Finanças - Muitas prefeituras não registraram casos tão absurdos, mas a maioria dos novos prefeitos está assumindo cidades com má saúde financeira.
O presidente da Confederação Brasileira de Municípios, Paulo Roberto Ziulkoski, afirma que, em 2012, pelo menos 70% dos 5.565 municípios brasileiros não conseguiram cumprir a Lei de Responsabilidade Fiscal.
“O trabalho de prefeito é tão complicado e pouco atraente para gente séria que acaba afastando os bons administradores, as pessoas mais capazes. Assim, muitos aventureiros e maus administradores acabem preenchendo o espaço”, disse Ziulkoski.
“As cidades não têm receita, já que quase tudo é arrecadado pelo governo federal, que não manda uma contrapartida justa às cidades. Claro que há maus administradores, mas muitos prefeitos não tinham mesmo como fechar as contas. Eles não têm BNDES, Caixa, ou Fundo Soberano para tapar os buracos, como o governo federal e os estaduais fazem."
Na segunda-feira, mais de 5.000 prefeitos devem ir a Brasília para se encontrar com a presidente Dilma Rousseff.
Na ocasião, o governo federal deve anunciar um “pacote de bondades” para os prefeitos em dificuldades, que inclui a ampliação de programas federais, como Plano de Aceleração do Crescimento (PAC).

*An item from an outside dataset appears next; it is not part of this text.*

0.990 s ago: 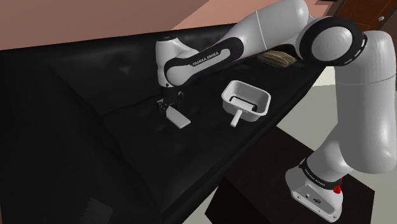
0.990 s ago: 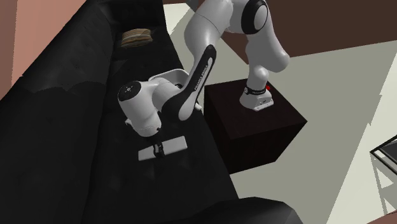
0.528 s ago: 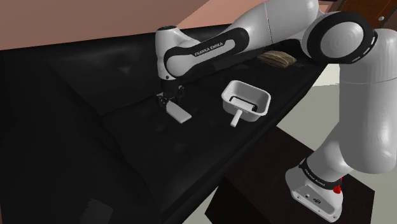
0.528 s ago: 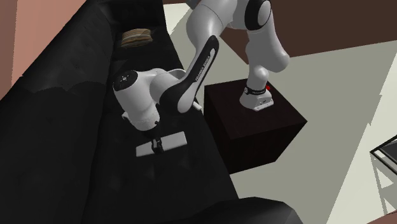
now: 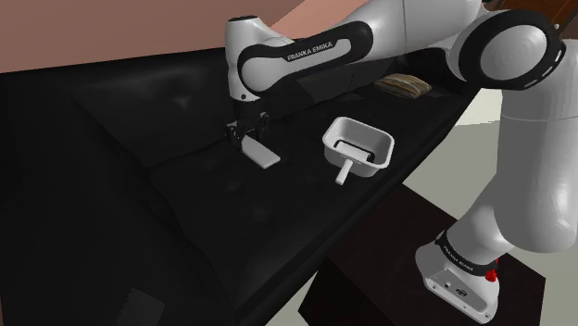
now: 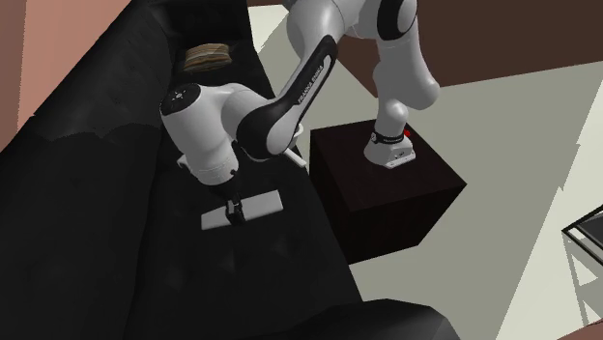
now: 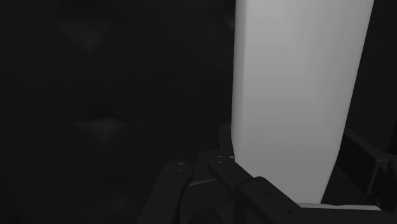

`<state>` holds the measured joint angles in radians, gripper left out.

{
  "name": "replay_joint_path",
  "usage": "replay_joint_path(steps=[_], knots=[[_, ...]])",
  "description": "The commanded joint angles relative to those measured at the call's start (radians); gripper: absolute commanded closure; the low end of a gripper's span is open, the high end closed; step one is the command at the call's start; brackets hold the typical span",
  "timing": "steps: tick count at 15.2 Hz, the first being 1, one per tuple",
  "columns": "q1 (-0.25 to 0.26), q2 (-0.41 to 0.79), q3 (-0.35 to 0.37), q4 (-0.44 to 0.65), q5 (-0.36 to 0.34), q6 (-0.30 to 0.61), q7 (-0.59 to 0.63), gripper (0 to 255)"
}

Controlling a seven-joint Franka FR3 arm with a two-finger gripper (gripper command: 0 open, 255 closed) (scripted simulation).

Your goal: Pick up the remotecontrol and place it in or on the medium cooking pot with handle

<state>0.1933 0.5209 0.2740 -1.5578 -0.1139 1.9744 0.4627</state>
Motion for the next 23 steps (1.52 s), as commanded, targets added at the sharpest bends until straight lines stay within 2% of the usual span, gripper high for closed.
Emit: replay_joint_path(steps=[1,11,23], knots=[[0.000,-0.004,0.001,0.011,0.002,-0.016,0.000,255],[-0.163,-0.267,-0.031,-0.373,0.062,0.113,-0.191,255],[-0.322,-0.479,-0.135,-0.650,0.098,0.184,-0.468,255]])
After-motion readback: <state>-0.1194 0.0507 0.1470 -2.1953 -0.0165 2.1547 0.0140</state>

Dilma também encomendou à área econômica uma proposta de “encontro de contas”. É uma antiga reinvindicação dos prefeitos, que pedem mudanças nos descontos de dívidas municipais com o INSS. Atualmente, esses descontos são feitos nos repasses do Fundo de Participação dos Municípios (FPM), mas os prefeitos querem que esse débito seja primeiro confrontado com os créditos federais que as prefeituras têm a receber, o que pode diminuir o valor a ser abatido.